This is the magic of markets. Both parties to a deal end up winners. A deal with two winners sounds like something that could not exist, like a perpetual motion machine. But the reality is that the buyer is happy to pay the amount of money for the car he buys and the dealer is happy to sell the car for the amount of money he takes in or else both would not agree to the deal. Deals made in well-functioning markets are the free lunch that Buy-and-Holders warn us so frequently do not exist.

The sad thing is that for Buy-and-Holders the free lunch that they should be obtaining when they buy stocks really does not exist.

Buy-and-Holders believe that the market is “efficient.” An efficient market is one in which the market is doing its job of setting prices properly. All factors that should be considered in setting the price of the thing being sold are being considered. In efficient markets, the price is right.

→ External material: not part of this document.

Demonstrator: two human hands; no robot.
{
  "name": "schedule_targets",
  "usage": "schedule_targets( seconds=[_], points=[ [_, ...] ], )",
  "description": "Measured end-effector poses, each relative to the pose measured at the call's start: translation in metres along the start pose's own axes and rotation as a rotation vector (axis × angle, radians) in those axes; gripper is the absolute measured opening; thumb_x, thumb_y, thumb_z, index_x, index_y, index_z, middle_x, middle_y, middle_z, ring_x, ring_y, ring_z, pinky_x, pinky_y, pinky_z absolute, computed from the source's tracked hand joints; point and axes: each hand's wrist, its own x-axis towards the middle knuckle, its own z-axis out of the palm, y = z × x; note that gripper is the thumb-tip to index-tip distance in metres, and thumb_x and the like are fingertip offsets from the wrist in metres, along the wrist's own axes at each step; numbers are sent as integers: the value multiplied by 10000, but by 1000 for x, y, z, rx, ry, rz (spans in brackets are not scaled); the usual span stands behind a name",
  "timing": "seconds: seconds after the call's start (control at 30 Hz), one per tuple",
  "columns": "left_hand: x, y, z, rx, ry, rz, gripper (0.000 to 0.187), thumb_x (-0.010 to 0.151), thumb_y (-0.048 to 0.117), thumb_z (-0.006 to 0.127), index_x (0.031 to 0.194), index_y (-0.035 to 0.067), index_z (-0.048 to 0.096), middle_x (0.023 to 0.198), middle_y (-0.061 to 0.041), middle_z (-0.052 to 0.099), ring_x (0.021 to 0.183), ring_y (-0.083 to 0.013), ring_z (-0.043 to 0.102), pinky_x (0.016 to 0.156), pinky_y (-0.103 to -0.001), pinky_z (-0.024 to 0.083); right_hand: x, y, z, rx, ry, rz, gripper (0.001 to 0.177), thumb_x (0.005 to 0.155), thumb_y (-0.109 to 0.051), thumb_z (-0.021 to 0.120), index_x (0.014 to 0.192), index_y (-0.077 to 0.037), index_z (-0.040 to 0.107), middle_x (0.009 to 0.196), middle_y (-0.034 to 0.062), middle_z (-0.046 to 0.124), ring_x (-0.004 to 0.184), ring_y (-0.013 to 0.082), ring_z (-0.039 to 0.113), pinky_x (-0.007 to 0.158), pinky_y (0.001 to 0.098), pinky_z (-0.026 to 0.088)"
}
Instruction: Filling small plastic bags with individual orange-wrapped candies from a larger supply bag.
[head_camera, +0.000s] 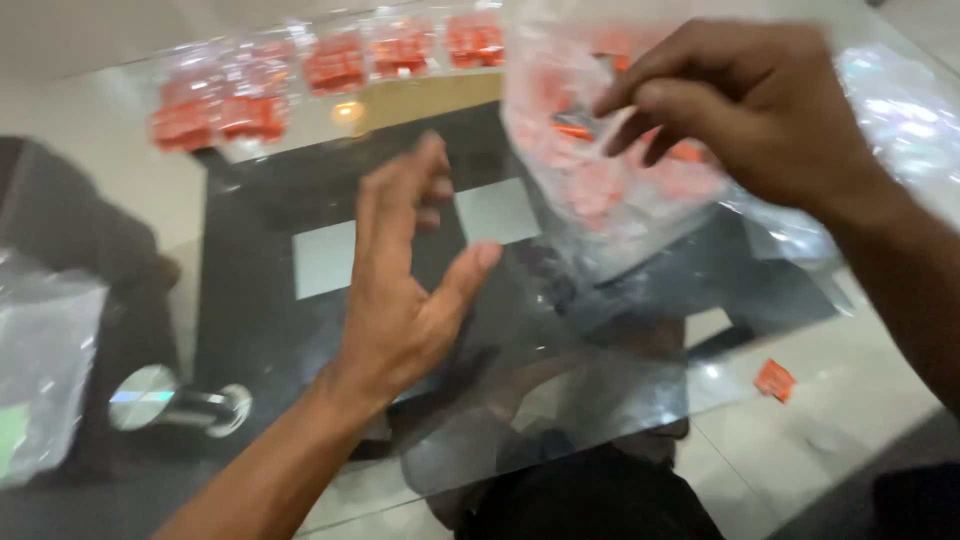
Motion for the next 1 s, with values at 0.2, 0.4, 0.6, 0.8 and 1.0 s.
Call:
schedule_targets(
  seconds=[0.2, 0.4, 0.6, 0.8, 1.0],
  points=[
    [0, -1, -8, -317, 223, -143, 846, 1080, 769, 246, 1675, 208, 29, 1813, -95, -36, 1744, -418, 123, 1421, -609, 134, 34, -1, 112, 78, -90, -211, 514, 1062, 78, 434, 1550, -82, 409, 1560, 172, 524, 1462, 293, 542, 1232, 411, 456],
    [23, -30, -28, -635, 515, -336, 993, 891, 761, 294, 1633, 132, 90, 1757, -77, 16, 1649, -300, 49, 1327, -418, 17, 13, -49, 193, 597, -344, -108, 811, 1075, -508, 327, 1608, 25, 27, 1740, 211, -9, 1643, 286, -12, 1367, 432, 31],
    [20, -31, -25, -289, 480, -344, 888, 958, 754, 133, 1643, 192, 89, 1778, -43, 12, 1673, -202, -50, 1368, -407, -48, 14, -50, 208, 625, -303, -67, 1096, 964, -815, 257, 1601, 14, -72, 1733, 218, -107, 1637, 307, -102, 1346, 471, -21],
    [6, -40, 12, 361, 283, -346, 666, 1128, 505, 84, 1680, 151, -34, 1776, 25, -65, 1664, -124, -94, 1429, -382, -85, 20, -41, 206, 621, -239, -136, 1030, 998, -833, 239, 1642, -72, -20, 1770, 151, -73, 1680, 279, -83, 1403, 480, -26],
    [27, -57, -31, -388, 493, -256, 945, 961, 771, 190, 1655, 151, 24, 1782, -69, -81, 1672, -202, -158, 1377, -414, -121, 18, -43, 203, 615, -349, -136, 1118, 959, -866, 208, 1604, -10, -113, 1734, 205, -168, 1647, 316, -148, 1369, 500, -43]
  ],
)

That’s not the stock market. Not as it exists today. Stocks were priced at one-half of fair value in 1982. Stocks were priced at three times fair value in 2000. Stocks are priced at two times fair value today. It’s hard to remember a time when stocks were priced properly. The stock market is probably the least efficient of all the markets with which we are familiar.

Why?

It’s because of how we have been taught to think about stocks. Compare how most of us go about buying stocks with how most of us go about buying used cars and it’s not too hard to see why the stock market is such a wildly inefficient market.

The used-car dealers with whom I have negotiated have employed all sorts of trickery to get me to part with more money than I want to or need to part with to buy a car. They always want to know how much you can afford to spend so that they can take the focus off of the value of the car and onto the amount you can spend and then change the amount you can spend by offering credit, thereby getting you to spend more than you planned. And they tell you that they are giving you a special deal because you look smart and because there’s something about you that they like. And they warn you that there’s another buyer ready to sweep up the car you like if you don’t buy today. And they make you wait while they check with their boss, knowing that the more time you have invested in the deal the less likely you are to walk away from it.

All of this is annoying. And all of it is a sign of great market efficiency.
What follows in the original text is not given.